• **PROBLEM REQUIREMENTS**
An exact copy of all the data is the expected answer.

• **INFORMATION PROVIDED**
■ ■ ■ ■
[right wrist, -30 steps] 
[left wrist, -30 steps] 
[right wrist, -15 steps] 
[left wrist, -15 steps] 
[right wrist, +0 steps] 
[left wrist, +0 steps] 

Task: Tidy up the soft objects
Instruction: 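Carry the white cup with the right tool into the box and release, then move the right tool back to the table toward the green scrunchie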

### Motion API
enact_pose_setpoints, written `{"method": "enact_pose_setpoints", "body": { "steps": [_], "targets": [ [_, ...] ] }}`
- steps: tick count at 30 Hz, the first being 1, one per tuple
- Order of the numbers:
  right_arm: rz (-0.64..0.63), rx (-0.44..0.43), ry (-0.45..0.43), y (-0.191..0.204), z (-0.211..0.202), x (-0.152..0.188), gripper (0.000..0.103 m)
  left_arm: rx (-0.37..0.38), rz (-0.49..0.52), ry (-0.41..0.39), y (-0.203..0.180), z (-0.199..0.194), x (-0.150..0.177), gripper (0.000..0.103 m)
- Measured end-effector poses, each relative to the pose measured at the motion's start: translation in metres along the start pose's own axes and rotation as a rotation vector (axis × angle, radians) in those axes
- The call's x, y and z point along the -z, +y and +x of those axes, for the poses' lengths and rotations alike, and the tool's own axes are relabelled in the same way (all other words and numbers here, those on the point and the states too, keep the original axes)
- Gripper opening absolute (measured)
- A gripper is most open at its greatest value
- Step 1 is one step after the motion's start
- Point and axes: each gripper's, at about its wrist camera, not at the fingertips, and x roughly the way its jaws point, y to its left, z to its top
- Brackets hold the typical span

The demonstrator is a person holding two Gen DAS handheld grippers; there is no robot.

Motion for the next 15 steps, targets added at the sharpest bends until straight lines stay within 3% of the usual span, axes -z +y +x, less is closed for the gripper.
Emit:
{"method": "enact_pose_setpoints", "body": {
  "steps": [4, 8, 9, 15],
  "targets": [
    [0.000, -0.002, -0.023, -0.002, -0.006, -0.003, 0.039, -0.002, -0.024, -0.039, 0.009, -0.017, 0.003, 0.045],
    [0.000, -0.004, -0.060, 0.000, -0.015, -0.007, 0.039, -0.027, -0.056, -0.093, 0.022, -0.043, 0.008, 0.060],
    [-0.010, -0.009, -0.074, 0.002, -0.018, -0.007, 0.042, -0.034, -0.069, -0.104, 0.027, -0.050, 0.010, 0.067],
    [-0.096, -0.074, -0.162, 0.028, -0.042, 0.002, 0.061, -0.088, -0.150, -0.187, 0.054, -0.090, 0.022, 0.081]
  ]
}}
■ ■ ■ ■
• **ANSWER TO THIS EXERCISE**
[right wrist, -30 steps] 
[left wrist, -30 steps] 
[right wrist, -15 steps] 
[left wrist, -15 steps] 
[right wrist, +0 steps] 
[left wrist, +0 steps] 

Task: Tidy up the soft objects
Instruction: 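Carry the white cup with the right tool into the box and release, then move the right tool back to the table toward the green scrunchie
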
### Motion API
enact_pose_setpoints, written `{"method": "enact_pose_setpoints", "body": { "steps": [_], "targets": [ [_, ...] ] }}`
- steps: tick count at 30 Hz, the first being 1, one per tuple
- Order of the numbers:
  right_arm: rz (-0.64..0.63), rx (-0.44..0.43), ry (-0.45..0.43), y (-0.191..0.204), z (-0.211..0.202), x (-0.152..0.188), gripper (0.000..0.103 m)
  left_arm: rx (-0.37..0.38), rz (-0.49..0.52), ry (-0.41..0.39), y (-0.203..0.180), z (-0.199..0.194), x (-0.150..0.177), gripper (0.000..0.103 m)
- Measured end-effector poses, each relative to the pose measured at the motion's start: translation in metres along the start pose's own axes and rotation as a rotation vector (axis × angle, radians) in those axes
- The call's x, y and z point along the -z, +y and +x of those axes, for the poses' lengths and rotations alike, and the tool's own axes are relabelled in the same way (all other words and numbers here, those on the point and the states too, keep the original axes)
- Gripper opening absolute (measured)
- A gripper is most open at its greatest value
- Step 1 is one step after the motion's start
- Point and axes: each gripper's, at about its wrist camera, not at the fingertips, and x roughly the way its jaws point, y to its left, z to its top
- Brackets hold the typical span

The demonstrator is a person holding two Gen DAS handheld grippers; there is no robot.

Motion for the next 15 steps, targets added at the sharpest bends until straight lines stay within 3% of the usual span, axes -z +y +x, less is closed for the gripper.
Emit:
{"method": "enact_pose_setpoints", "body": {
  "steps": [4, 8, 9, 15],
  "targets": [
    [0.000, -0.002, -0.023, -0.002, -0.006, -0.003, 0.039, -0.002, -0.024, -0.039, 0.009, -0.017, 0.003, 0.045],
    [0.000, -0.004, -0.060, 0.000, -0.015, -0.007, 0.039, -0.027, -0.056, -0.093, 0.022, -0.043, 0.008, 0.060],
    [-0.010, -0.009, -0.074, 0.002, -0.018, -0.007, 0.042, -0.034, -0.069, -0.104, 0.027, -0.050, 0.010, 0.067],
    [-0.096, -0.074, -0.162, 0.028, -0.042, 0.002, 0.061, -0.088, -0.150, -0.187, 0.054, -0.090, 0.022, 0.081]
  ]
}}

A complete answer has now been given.